Look through the listing below and say how many lines contain the word "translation". Nothing else belongs in the reply.

**ENTRIES SHOWN:**
*** Block opens ***

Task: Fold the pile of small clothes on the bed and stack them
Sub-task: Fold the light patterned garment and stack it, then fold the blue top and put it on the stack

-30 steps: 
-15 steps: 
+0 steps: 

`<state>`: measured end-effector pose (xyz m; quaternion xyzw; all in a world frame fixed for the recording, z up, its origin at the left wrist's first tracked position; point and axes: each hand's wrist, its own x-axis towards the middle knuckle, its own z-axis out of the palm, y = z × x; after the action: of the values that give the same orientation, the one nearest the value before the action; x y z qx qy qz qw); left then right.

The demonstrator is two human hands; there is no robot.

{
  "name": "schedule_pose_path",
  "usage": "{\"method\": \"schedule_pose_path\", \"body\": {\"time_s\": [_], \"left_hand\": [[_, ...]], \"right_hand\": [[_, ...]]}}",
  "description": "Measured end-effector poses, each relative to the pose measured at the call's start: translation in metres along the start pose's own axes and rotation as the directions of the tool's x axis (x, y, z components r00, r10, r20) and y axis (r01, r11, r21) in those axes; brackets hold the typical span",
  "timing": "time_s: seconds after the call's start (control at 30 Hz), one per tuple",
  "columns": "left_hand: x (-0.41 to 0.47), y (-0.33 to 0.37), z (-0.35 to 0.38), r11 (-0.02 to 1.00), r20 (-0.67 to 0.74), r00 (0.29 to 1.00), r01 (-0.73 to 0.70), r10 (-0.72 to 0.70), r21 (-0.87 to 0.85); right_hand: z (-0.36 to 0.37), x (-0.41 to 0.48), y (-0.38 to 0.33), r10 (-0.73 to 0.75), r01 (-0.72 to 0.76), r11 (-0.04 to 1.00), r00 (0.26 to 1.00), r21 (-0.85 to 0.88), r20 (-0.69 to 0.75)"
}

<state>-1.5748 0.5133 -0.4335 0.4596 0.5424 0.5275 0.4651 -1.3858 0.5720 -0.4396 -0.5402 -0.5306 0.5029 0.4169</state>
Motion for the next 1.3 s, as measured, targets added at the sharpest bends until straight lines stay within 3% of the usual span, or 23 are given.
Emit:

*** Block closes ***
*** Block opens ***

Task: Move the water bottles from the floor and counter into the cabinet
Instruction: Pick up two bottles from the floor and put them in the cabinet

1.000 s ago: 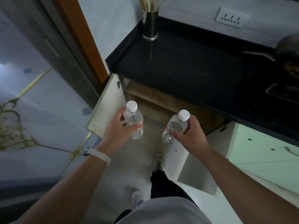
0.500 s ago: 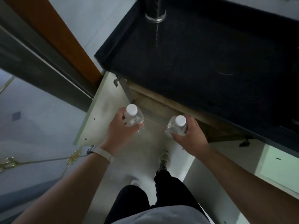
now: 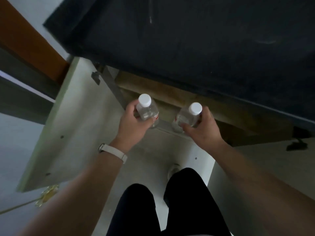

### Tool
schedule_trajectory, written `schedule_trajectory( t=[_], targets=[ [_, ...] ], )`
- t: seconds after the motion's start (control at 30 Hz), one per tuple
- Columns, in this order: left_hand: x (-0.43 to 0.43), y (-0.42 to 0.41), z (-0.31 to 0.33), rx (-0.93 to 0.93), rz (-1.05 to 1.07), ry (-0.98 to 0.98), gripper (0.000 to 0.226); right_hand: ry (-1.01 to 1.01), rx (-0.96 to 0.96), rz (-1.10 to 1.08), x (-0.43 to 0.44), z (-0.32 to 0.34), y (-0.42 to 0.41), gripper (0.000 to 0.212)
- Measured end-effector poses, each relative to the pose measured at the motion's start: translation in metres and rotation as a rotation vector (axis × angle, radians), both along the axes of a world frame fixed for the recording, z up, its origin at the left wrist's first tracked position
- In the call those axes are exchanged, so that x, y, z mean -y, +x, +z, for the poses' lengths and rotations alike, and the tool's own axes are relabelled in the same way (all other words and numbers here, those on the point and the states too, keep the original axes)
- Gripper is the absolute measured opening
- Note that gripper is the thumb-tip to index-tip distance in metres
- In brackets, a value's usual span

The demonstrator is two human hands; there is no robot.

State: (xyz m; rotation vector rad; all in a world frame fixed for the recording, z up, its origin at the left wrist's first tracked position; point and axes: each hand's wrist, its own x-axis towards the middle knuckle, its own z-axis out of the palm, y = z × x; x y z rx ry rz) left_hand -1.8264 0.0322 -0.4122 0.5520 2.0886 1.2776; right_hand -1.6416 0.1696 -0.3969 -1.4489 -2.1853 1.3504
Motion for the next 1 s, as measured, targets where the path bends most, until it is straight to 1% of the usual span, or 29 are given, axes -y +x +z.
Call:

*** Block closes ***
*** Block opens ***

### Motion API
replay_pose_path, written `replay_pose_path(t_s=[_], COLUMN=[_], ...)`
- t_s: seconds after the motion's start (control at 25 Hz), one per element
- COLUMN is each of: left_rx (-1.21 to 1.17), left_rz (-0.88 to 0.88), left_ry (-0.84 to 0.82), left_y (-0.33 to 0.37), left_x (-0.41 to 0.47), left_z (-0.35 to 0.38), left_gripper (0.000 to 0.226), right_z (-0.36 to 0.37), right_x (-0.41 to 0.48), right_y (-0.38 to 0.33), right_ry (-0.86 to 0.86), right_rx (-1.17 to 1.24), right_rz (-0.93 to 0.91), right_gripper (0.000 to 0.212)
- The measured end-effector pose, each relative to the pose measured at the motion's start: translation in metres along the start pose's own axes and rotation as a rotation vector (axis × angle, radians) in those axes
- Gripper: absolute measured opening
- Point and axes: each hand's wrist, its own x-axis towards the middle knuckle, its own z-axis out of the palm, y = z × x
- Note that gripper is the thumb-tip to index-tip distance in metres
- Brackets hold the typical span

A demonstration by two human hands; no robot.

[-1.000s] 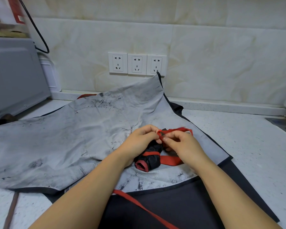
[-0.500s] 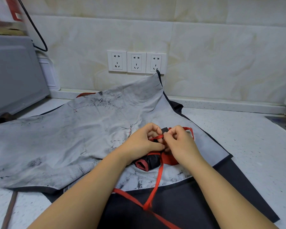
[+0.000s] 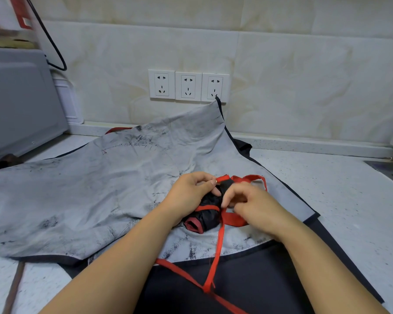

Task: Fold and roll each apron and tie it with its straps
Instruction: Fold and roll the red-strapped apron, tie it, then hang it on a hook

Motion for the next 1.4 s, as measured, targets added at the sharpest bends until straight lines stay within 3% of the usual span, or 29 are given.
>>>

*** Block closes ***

**OUTPUT FOR THIS TASK:**
3